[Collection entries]
%%

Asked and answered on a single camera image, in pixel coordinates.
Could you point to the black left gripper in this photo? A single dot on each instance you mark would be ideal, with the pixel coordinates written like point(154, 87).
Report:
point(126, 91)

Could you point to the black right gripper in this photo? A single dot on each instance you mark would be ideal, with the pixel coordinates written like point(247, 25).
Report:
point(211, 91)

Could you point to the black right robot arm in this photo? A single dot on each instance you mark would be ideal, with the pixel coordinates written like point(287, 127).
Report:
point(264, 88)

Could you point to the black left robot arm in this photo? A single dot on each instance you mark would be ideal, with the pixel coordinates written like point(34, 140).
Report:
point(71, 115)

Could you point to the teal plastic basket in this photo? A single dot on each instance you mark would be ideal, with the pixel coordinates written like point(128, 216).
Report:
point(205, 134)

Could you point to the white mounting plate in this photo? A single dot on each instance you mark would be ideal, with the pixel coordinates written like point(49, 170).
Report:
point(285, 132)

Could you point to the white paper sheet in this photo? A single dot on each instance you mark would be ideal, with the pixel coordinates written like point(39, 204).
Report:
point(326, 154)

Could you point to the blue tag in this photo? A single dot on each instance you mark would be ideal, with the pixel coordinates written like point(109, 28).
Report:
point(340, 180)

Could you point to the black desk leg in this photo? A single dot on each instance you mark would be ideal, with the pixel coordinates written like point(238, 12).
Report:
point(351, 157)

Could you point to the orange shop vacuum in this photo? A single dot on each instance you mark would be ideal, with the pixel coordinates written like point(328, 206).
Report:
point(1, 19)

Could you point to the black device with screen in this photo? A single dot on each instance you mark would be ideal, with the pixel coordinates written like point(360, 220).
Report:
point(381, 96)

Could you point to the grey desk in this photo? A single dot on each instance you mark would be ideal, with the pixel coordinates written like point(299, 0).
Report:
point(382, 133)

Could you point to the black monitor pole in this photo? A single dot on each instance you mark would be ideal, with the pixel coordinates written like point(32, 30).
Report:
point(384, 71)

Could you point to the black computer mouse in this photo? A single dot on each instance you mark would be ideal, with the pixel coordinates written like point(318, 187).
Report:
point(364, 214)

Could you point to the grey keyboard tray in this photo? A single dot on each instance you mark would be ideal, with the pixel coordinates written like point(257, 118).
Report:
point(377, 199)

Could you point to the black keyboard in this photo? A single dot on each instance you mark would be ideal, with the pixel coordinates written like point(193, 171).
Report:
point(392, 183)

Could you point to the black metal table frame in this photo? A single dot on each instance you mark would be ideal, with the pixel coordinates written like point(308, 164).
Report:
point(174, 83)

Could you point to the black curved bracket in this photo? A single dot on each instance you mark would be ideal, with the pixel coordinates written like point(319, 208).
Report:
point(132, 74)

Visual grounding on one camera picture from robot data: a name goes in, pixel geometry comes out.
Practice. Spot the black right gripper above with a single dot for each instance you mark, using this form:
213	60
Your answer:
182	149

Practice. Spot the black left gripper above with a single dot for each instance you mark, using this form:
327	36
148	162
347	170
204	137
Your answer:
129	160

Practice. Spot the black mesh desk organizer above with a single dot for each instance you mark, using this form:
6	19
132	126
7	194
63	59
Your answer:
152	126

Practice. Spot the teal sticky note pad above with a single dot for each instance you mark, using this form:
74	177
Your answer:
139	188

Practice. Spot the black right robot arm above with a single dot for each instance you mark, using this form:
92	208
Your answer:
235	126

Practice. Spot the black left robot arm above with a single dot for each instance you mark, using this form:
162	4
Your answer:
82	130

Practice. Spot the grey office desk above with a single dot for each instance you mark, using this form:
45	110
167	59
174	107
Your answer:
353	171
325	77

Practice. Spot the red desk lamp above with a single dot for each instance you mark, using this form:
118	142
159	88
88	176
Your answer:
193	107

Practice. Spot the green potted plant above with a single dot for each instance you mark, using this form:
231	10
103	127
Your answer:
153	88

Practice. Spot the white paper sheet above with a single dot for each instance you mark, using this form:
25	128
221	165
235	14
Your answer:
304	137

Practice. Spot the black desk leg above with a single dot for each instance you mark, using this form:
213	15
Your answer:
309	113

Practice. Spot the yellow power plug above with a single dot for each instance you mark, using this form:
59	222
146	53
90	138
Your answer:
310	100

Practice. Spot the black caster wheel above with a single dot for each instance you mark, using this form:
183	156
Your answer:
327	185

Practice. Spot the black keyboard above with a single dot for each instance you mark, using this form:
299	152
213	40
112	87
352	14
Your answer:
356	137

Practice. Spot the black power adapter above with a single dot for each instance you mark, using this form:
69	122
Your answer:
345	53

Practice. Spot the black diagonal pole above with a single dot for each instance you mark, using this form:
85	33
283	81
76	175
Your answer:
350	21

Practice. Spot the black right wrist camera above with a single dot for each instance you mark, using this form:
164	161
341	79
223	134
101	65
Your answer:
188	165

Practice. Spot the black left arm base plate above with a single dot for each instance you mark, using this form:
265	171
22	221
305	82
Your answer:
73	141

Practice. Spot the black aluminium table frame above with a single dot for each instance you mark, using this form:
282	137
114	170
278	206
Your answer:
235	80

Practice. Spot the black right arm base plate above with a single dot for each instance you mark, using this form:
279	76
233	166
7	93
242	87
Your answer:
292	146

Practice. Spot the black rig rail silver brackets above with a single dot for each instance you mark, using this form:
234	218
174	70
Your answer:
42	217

%%

§ TASK:
Please copy out the preceding data in full, exactly as written.

§ EXERCISE OUTPUT:
Asked and answered on a single camera image, in pixel coordinates.
Could you point to the black left gripper in this photo? A single dot on each instance you mark would be ideal, with the pixel coordinates written like point(154, 87).
Report:
point(126, 91)

Could you point to the black right gripper in this photo? A single dot on each instance you mark would be ideal, with the pixel coordinates written like point(247, 25).
Report:
point(211, 91)

Could you point to the black right robot arm in this photo? A single dot on each instance you mark would be ideal, with the pixel coordinates written like point(287, 127).
Report:
point(264, 88)

Could you point to the black left robot arm in this photo? A single dot on each instance you mark would be ideal, with the pixel coordinates written like point(34, 140).
Report:
point(71, 115)

Could you point to the teal plastic basket in this photo? A single dot on each instance you mark would be ideal, with the pixel coordinates written like point(128, 216).
Report:
point(205, 134)

Could you point to the white mounting plate in this photo? A single dot on each instance you mark would be ideal, with the pixel coordinates written like point(49, 170).
Report:
point(285, 132)

Could you point to the white paper sheet in this photo? A single dot on each instance you mark would be ideal, with the pixel coordinates written like point(39, 204).
Report:
point(326, 154)

Could you point to the blue tag in this photo? A single dot on each instance you mark would be ideal, with the pixel coordinates written like point(109, 28).
Report:
point(340, 180)

Could you point to the black desk leg in this photo? A single dot on each instance you mark would be ideal, with the pixel coordinates written like point(238, 12).
Report:
point(351, 157)

Could you point to the orange shop vacuum in this photo? A single dot on each instance you mark would be ideal, with the pixel coordinates written like point(328, 206).
Report:
point(1, 19)

Could you point to the black device with screen in this photo? A single dot on each instance you mark would be ideal, with the pixel coordinates written like point(360, 220).
Report:
point(381, 96)

Could you point to the grey desk in this photo? A single dot on each instance you mark would be ideal, with the pixel coordinates written like point(299, 0).
Report:
point(382, 133)

Could you point to the black monitor pole in this photo? A single dot on each instance you mark would be ideal, with the pixel coordinates written like point(32, 30).
Report:
point(384, 71)

Could you point to the black computer mouse in this photo? A single dot on each instance you mark would be ideal, with the pixel coordinates written like point(318, 187).
Report:
point(364, 214)

Could you point to the grey keyboard tray in this photo? A single dot on each instance you mark would be ideal, with the pixel coordinates written like point(257, 118).
Report:
point(377, 199)

Could you point to the black keyboard in this photo? A single dot on each instance you mark would be ideal, with the pixel coordinates written like point(193, 171).
Report:
point(392, 183)

Could you point to the black metal table frame in this photo? A single dot on each instance you mark would be ideal, with the pixel coordinates written like point(308, 164).
Report:
point(174, 83)

Could you point to the black curved bracket in this photo? A single dot on each instance you mark would be ideal, with the pixel coordinates written like point(319, 208).
Report:
point(132, 74)

Visual grounding on one camera picture from robot data: a name goes in, pixel geometry comes out.
Practice. Spot the black right gripper above with a single dot for each instance you mark, using this form:
213	60
Your answer:
182	149

Practice. Spot the black left gripper above with a single dot for each instance you mark, using this form:
327	36
148	162
347	170
204	137
Your answer:
129	160

Practice. Spot the black mesh desk organizer above with a single dot for each instance you mark, using this form:
6	19
132	126
7	194
63	59
Your answer:
152	126

Practice. Spot the teal sticky note pad above with a single dot for each instance you mark, using this form:
74	177
Your answer:
139	188

Practice. Spot the black right robot arm above with a single dot for each instance you mark, using this form:
92	208
Your answer:
235	126

Practice. Spot the black left robot arm above with a single dot for each instance you mark, using this form:
162	4
Your answer:
82	130

Practice. Spot the grey office desk above with a single dot for each instance you mark, using this form:
45	110
167	59
174	107
Your answer:
353	171
325	77

Practice. Spot the red desk lamp above with a single dot for each instance you mark, using this form:
118	142
159	88
88	176
Your answer:
193	107

Practice. Spot the green potted plant above with a single dot for each instance you mark, using this form:
231	10
103	127
Your answer:
153	88

Practice. Spot the white paper sheet above with a single dot for each instance you mark, using this form:
25	128
221	165
235	14
Your answer:
304	137

Practice. Spot the black desk leg above with a single dot for each instance you mark, using this form:
213	15
Your answer:
309	113

Practice. Spot the yellow power plug above with a single dot for each instance you mark, using this form:
59	222
146	53
90	138
Your answer:
310	100

Practice. Spot the black caster wheel above with a single dot for each instance you mark, using this form:
183	156
Your answer:
327	185

Practice. Spot the black keyboard above with a single dot for each instance you mark, using this form:
299	152
213	40
112	87
352	14
Your answer:
356	137

Practice. Spot the black power adapter above with a single dot for each instance you mark, using this form:
69	122
Your answer:
345	53

Practice. Spot the black diagonal pole above with a single dot for each instance you mark, using this form:
85	33
283	81
76	175
Your answer:
350	21

Practice. Spot the black right wrist camera above with a single dot for each instance you mark, using this form:
164	161
341	79
223	134
101	65
Your answer:
188	165

Practice. Spot the black left arm base plate above with a single dot for each instance you mark, using this form:
265	171
22	221
305	82
Your answer:
73	141

Practice. Spot the black aluminium table frame above with a single dot for each instance you mark, using this form:
282	137
114	170
278	206
Your answer:
235	80

Practice. Spot the black right arm base plate above with a single dot for each instance you mark, using this form:
279	76
233	166
7	93
242	87
Your answer:
292	146

Practice. Spot the black rig rail silver brackets above with a single dot for each instance you mark, using this form:
234	218
174	70
Your answer:
42	217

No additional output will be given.